クリームと生地の硬さを同じに近づけること。

クリームがメインであると考えると、包餡したタイプは外れる。というのも、包餡して焼いたものはパンの温度的に「ス」が入り、硫黄臭が立ち、食感も味も崩れてしまうからだ。

クリーム菓子は、同じ食感が続くと飽きがくる。例えばシュー生地のように内層が少ない条件であれば、一枚の薄皮に食感を持ち、滑らかなクリームを味わうのが美味しい。

ムースなどもクリームと重なっていることが多い。なめらかという大きなものの中に、細分化された強度の演出がある。ベースにタルトやフィユタージュを使用した場合も、薄さと脆さとその上に置くものの微々たる食感の違いがある。滑らかな口溶けの中に濃厚さを出して、上にいくにつれなめらかな軽さ、乗せるものからくる抜けの香りを意識していく。


トロパンでのメインになるバタークリームは、同量の卵黄とグラニュー糖をしっかり白くなるまでまぜ、温度が上がった時にゲル防止と臭み消しを行う。その後湯煎で白く混ぜたものに牛乳を注ぎ、ホイッパーで70°C〜75°Cのタンパク質が凝固するギリギリで気泡を安定させる。湯煎から外し、ハンドミキサーに切り替えて少し柔らかくなったバターを少しずつ加えて温度を35°C以下に落とし最後にバニラエッセンスをいれて、ゴムヘラで軽く混ぜ合わせて出来上がる。空気を含んだバタークリームの、細かい気泡が安定した滑らかな軽さはどこかパンのスポンジ状の内層に似ている。

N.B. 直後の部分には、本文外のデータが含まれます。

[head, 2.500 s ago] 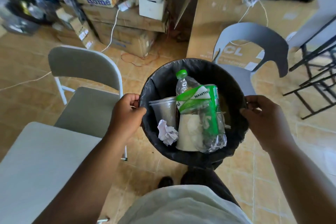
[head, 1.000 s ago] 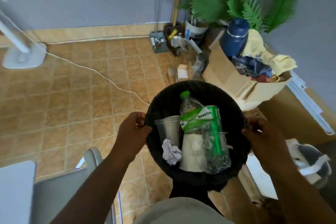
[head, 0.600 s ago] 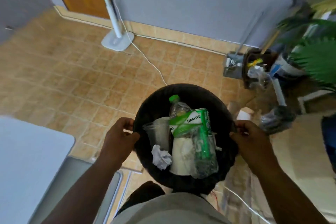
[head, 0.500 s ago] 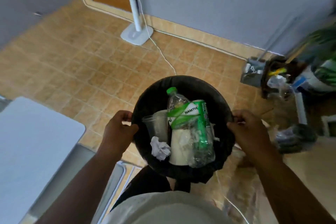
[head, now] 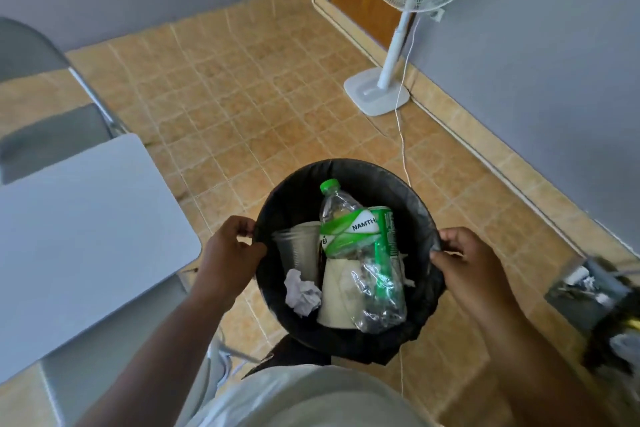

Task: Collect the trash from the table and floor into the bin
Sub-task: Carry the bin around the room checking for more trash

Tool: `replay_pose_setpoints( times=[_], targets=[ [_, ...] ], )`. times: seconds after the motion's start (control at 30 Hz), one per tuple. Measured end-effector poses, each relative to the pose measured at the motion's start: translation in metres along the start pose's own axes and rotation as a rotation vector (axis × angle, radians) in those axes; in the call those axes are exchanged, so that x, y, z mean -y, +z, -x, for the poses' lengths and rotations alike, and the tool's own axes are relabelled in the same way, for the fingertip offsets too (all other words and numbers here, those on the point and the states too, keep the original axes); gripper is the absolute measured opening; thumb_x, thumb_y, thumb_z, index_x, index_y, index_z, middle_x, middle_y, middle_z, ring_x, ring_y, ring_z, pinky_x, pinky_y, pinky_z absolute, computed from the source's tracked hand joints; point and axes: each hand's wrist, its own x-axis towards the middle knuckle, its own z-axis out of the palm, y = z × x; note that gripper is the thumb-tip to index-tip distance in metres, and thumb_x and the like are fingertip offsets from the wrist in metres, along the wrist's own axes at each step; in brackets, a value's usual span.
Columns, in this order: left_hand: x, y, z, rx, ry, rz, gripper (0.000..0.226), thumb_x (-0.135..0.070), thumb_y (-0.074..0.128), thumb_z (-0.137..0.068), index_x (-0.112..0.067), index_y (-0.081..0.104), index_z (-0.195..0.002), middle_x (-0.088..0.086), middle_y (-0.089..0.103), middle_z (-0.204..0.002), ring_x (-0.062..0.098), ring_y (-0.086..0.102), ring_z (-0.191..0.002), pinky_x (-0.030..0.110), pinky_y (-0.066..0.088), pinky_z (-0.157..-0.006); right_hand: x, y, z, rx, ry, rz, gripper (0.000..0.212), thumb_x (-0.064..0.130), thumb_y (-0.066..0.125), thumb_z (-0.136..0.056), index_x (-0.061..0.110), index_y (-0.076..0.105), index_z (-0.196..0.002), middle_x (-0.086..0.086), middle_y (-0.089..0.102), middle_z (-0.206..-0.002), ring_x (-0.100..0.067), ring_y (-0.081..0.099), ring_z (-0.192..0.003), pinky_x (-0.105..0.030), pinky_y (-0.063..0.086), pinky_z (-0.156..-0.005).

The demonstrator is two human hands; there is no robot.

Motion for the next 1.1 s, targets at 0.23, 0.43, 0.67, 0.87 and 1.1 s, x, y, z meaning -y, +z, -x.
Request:
replay_pose_setpoints(
  times=[0.23,0.43,0.67,0.87,1.1],
  targets=[
    [-0.03,-0.023,-0.077,-0.115,-0.076,0.029,0.023,-0.003,0.063,-0.08,-0.022,0.06,-0.092,0.007,0.071,-0.082,0.029,0.07,-0.072,0.051,0.061,-0.072,0.069,0.037,-0.116,0.129,-0.109,0.051,0.019,0.009,0.065,-0.089,0.024,0.06,-0.099,0.017,0.062,-0.089,-0.017,0.063,-0.086,-0.033,0.048,-0.075],
    [-0.031,-0.039,-0.135,-0.238,-0.178,0.102,0.022,-0.004,0.064,-0.083,-0.022,0.06,-0.095,0.007,0.071,-0.084,0.028,0.071,-0.073,0.052,0.061,-0.071,0.121,0.091,-0.21,0.271,-0.213,0.093,0.02,0.008,0.067,-0.087,0.021,0.062,-0.102,0.006,0.066,-0.093,-0.019,0.064,-0.088,-0.035,0.05,-0.078],
    [-0.033,-0.037,-0.207,-0.446,-0.406,0.269,0.024,-0.001,0.061,-0.082,-0.023,0.059,-0.093,0.012,0.071,-0.08,0.037,0.07,-0.076,0.051,0.061,-0.072,0.174,0.175,-0.321,0.505,-0.294,0.142,0.022,0.009,0.065,-0.089,0.022,0.061,-0.107,0.003,0.068,-0.099,-0.015,0.065,-0.084,-0.031,0.051,-0.071],
    [-0.023,-0.019,-0.267,-0.565,-0.588,0.373,0.033,-0.004,0.06,-0.077,-0.035,0.056,-0.088,0.011,0.071,-0.071,0.037,0.069,-0.068,0.053,0.059,-0.066,0.206,0.248,-0.405,0.68,-0.35,0.273,0.025,0.009,0.065,-0.09,0.016,0.06,-0.114,0.002,0.067,-0.098,-0.013,0.065,-0.077,-0.024,0.044,-0.061],
    [0.048,0.014,-0.346,-0.66,-0.655,0.495,0.036,0.003,0.058,-0.081,-0.031,0.056,-0.093,0.014,0.068,-0.078,0.034,0.065,-0.07,0.045,0.055,-0.06,0.201,0.36,-0.473,0.801,-0.387,0.379,0.025,0.012,0.064,-0.091,0.021,0.058,-0.114,0.0,0.068,-0.087,-0.023,0.065,-0.075,-0.028,0.044,-0.062]
  ],
)
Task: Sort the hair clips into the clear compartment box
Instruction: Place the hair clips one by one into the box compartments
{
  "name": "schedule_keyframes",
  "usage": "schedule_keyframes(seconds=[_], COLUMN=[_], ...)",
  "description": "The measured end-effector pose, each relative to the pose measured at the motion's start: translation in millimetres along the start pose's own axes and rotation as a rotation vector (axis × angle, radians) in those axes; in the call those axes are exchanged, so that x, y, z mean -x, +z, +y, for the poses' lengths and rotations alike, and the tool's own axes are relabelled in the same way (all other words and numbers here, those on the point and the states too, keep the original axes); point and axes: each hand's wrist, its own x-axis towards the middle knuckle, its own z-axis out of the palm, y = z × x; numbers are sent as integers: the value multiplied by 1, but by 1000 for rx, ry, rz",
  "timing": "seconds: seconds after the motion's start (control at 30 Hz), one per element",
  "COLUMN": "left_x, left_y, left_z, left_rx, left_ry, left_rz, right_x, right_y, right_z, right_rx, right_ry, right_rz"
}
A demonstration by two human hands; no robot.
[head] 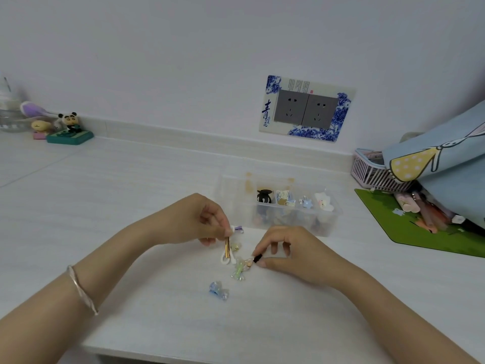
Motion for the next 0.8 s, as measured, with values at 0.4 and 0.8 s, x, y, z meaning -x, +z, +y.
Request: schedule_keyframes(seconds=[0.4,0.8], left_x=[4,32], left_y=[3,-1], left_z=[-5,1], left_rx=[-124,-230], left_ry=[-25,47], left_rz=[33,-104], right_x=[-28,-17], right_y=[-32,-24], right_z=[-15,-14], right_rx=[-16,-91], right_ry=[-115,-82], right_rz=[517,432])
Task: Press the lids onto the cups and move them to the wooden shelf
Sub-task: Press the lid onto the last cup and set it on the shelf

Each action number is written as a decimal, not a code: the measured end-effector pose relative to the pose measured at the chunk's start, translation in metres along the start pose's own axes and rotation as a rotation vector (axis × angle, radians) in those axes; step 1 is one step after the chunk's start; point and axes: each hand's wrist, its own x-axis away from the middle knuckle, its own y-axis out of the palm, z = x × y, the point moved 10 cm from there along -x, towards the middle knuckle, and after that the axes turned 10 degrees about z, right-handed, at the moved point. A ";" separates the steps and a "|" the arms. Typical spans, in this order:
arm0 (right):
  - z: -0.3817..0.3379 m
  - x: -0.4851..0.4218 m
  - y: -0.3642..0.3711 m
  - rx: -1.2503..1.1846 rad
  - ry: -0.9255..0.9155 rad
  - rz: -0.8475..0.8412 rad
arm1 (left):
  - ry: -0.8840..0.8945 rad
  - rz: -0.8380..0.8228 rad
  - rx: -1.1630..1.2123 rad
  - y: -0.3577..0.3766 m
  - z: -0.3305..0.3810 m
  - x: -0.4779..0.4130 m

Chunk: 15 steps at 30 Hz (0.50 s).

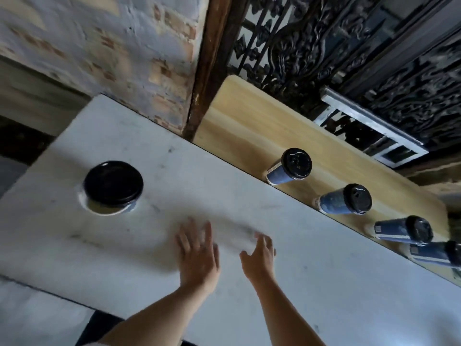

このクリームに対して、パンはクラストの歯切れの良さ、クラムの軽くてしっとりとした滑らかさが必要になる。その生地にぴったりなのが、パンチュータしかないと思った。これはペルーの代表的なパンであり、簡単に言うと砂糖の入らないブリオッシュのようなものだ。

見た目よりも柔らかく、しかも内層にしっとりとした滑らかさがあり、35gと思えない窯伸びをする。UNOXのコンベクションは、スチームと無風とダンパーという機能がスムーズに行えるため、9分で理想の焼成ができる。

クリームを挟んでみると、バニラの香りが鼻にきて、まず上の歯切れの軽さがくる。その後に少し温度差のあるクリームが、ミルクの甘味のように重くなく舌に滑らかさと味を伝え、生地の下の方のほどけるような内層のしっとり感とのバランスが取れる。クリームだけがぎゅっと飛び出さない、脇役の生地の重要性を感じる。




製パンにとって大切なことは、
製パン技術と製パン理論。

そして、「製パン考慮」

全てのことにいつも3つのプロセスを用意し、それぞれを思い行動することが大切なのだ。